_Try it_. Print every entry exactly as it appears, but skip the pictures.

_Supplied information_.
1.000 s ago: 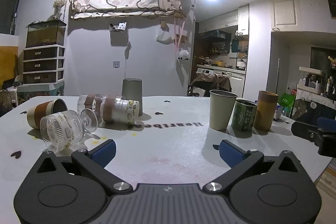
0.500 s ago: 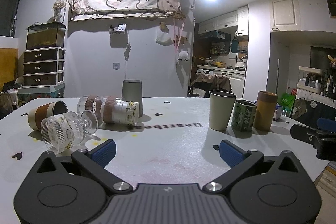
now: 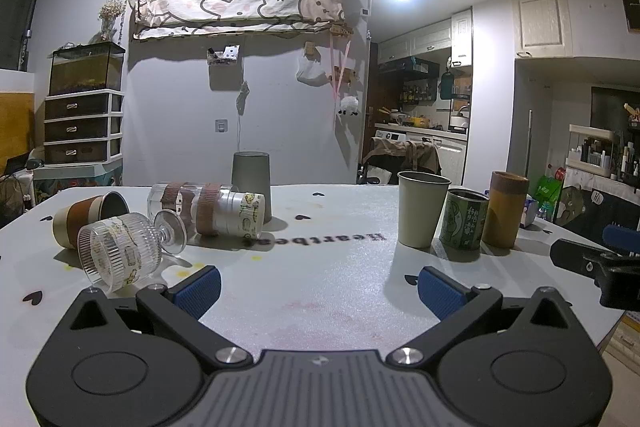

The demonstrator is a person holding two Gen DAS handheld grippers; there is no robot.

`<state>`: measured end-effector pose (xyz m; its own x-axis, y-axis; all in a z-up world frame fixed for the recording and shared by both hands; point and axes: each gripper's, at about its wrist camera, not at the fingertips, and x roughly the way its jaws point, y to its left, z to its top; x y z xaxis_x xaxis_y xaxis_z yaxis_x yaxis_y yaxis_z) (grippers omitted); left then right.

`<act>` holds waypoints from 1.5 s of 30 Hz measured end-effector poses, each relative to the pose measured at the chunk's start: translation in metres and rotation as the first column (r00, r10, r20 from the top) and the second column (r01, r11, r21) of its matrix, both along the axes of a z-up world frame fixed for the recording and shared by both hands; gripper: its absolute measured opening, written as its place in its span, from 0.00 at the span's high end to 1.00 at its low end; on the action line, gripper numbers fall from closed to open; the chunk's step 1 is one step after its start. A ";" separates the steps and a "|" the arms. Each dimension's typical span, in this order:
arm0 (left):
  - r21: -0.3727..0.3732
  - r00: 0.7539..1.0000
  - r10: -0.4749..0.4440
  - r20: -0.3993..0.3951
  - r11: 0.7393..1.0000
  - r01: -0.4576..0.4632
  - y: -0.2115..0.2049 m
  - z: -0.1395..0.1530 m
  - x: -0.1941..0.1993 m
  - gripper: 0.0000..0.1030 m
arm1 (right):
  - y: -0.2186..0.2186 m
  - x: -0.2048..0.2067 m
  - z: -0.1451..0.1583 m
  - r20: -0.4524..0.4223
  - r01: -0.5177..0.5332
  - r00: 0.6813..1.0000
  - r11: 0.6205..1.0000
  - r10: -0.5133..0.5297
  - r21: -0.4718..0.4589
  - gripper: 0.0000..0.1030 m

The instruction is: Flip cup upright

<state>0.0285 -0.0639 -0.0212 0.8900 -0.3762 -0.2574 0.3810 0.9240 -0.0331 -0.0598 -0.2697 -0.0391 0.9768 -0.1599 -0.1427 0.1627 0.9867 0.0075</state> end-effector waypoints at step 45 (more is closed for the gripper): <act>0.004 1.000 -0.001 0.001 1.000 0.001 0.000 0.000 -0.001 0.00 | -0.003 0.000 -0.003 -0.009 0.012 1.000 1.000 -0.012 -0.007 0.00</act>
<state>0.0279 -0.0642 -0.0210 0.8901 -0.3758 -0.2579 0.3816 0.9239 -0.0293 -0.0593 -0.2730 -0.0421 0.9734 -0.1730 -0.1500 0.1748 0.9846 -0.0010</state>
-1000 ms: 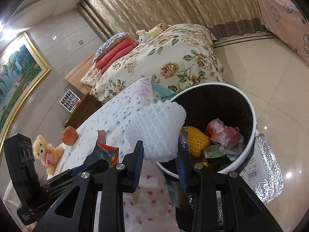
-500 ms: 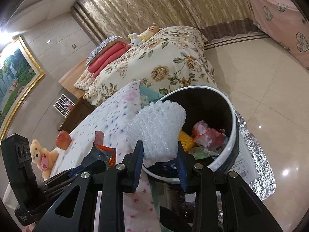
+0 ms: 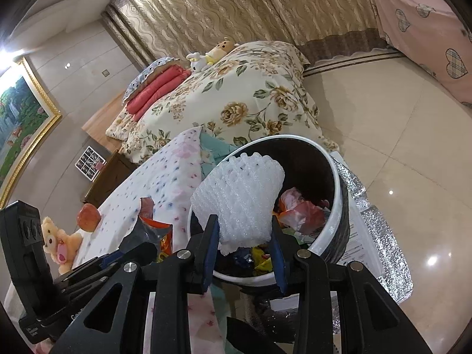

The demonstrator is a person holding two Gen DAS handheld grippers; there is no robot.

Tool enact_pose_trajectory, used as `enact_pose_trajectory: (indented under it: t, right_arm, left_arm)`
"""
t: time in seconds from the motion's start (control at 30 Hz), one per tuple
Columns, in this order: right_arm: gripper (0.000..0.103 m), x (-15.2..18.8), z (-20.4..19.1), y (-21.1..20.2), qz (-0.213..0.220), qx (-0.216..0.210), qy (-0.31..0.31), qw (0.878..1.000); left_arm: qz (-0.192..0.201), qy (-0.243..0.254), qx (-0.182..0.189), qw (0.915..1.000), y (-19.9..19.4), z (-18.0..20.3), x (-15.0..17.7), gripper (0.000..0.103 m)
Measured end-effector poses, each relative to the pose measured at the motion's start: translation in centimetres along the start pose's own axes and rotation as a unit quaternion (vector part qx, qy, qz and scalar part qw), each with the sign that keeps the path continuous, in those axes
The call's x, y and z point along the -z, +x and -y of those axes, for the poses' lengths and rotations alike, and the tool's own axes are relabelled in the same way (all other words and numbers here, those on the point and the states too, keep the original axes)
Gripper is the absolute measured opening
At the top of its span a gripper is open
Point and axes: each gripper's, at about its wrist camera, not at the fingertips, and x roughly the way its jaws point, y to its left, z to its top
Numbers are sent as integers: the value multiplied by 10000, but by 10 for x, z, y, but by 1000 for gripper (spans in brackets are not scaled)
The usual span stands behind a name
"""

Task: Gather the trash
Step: 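Hold the foam net and Ovaltine bag inside the bin opening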

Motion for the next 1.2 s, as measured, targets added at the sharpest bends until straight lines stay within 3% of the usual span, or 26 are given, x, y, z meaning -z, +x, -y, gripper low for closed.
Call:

_Expected output_.
1.000 s ago: 
0.500 s ago: 
now: 

The demonstrator is a person holding two Gen DAS handheld grippers; there is no robot.

`<state>`: measured end-effector pose (xyz m; its own x-axis, y-axis; all in a z-up world frame fixed for the recording and shared by both hands; point and axes: each gripper's, at about its wrist camera, not at the fingertips, and x roughly the way its jaws point, y to its left, z to its top; x y z xaxis_x xaxis_y xaxis_z yaxis_x yaxis_y yaxis_z) (grippers omitted); left then right.

`<act>` holds waypoints from 1.5 s of 30 Hz measured end-effector poses, each relative to the pose measured at the chunk's start: translation in metres and rotation as the first column (r00, r10, r20 from the top) and the second column (r01, r11, r21) of its matrix, both along the axes of a z-up world frame fixed for the recording and shared by both hands; gripper: its absolute measured opening, written as its place in its span, from 0.00 at the span's high end to 1.00 at its low end; on the action line, gripper numbers fall from closed to open; the chunk's step 1 is one step after its start. A ";" separates the steps and a "|" the arms. Each dimension's typical span, in this order:
arm0 (left):
  - r21: -0.3727..0.3732
  - r00: 0.7539..1.0000
  - r10: -0.4749..0.4440
  - r20: -0.3993..0.3951
  - r11: 0.7393..1.0000
  - r01: -0.4576..0.4632
  - y: -0.2115..0.2049 m
  - z: -0.1395..0.1530 m
  - x: -0.1941..0.1993 m
  - gripper: 0.0000..0.1030 m
arm1 (right):
  - y: -0.2186..0.2186 m
  - x: -0.2048..0.2067 m
  - z: -0.1451..0.1583 m
  - r20: -0.4524..0.4223
  - r01: -0.5177..0.5332
  - r00: 0.6813..1.0000
  - r11: 0.6205..1.0000
  - r10: -0.5133..0.5297
  - r21: -0.4718..0.4589
  - gripper: 0.0000..0.1030 m

The instruction is: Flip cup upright

<state>0.0285 -0.0639 -0.0212 0.8900 -0.3762 -0.2574 0.3810 0.9240 -0.0331 -0.0598 -0.2697 -0.0391 0.9768 -0.1599 -0.1427 0.1627 0.9867 0.0075</state> end-effector waypoints at step 45 (more is closed for the gripper): <act>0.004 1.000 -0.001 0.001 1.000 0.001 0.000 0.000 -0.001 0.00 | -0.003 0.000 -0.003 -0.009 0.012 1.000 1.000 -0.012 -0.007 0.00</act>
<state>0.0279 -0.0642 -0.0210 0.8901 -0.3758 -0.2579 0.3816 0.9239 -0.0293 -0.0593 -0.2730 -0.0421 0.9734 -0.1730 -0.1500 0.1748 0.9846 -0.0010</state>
-1000 ms: 
-500 ms: 
+0 ms: 

The demonstrator is a person holding two Gen DAS handheld grippers; there is no robot.

Tool enact_pose_trajectory, used as `enact_pose_trajectory: (indented under it: t, right_arm, left_arm)`
"""
t: time in seconds from the motion's start (control at 30 Hz), one per tuple
Columns, in this order: right_arm: gripper (0.000..0.103 m), x (-15.2..18.8), z (-20.4..19.1), y (-21.1..20.2), qz (-0.213..0.220), qx (-0.216..0.210), qy (-0.31..0.31), qw (0.878..1.000); left_arm: qz (-0.192..0.201), qy (-0.243..0.254), qx (-0.182..0.189), qw (0.915..1.000), y (-19.9..19.4), z (-18.0..20.3), x (-15.0..17.7), gripper (0.000..0.103 m)
Measured end-effector poses, each relative to the pose measured at the motion's start: translation in centimetres along the start pose's own axes and rotation as a unit quaternion (vector part qx, qy, qz and scalar part qw), each with the sign that keeps the path continuous, in those axes
The call's x, y and z point along the -z, +x and -y of those axes, for the poses' lengths and rotations alike, and the tool's own axes are relabelled in the same way (all other words and numbers here, those on the point and the states too, keep the original axes)
Gripper is the absolute measured opening
At the top of its span a gripper is open
Point and axes: each gripper's, at about its wrist camera, not at the fingertips, and x roughly the way its jaws point, y to its left, z to its top
Numbers are sent as integers: the value multiplied by 10000, but by 10 for x, z, y, but by 1000 for gripper (spans in brackets are not scaled)
The usual span stands behind a name
"""

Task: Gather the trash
Step: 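Hold the foam net and Ovaltine bag inside the bin opening
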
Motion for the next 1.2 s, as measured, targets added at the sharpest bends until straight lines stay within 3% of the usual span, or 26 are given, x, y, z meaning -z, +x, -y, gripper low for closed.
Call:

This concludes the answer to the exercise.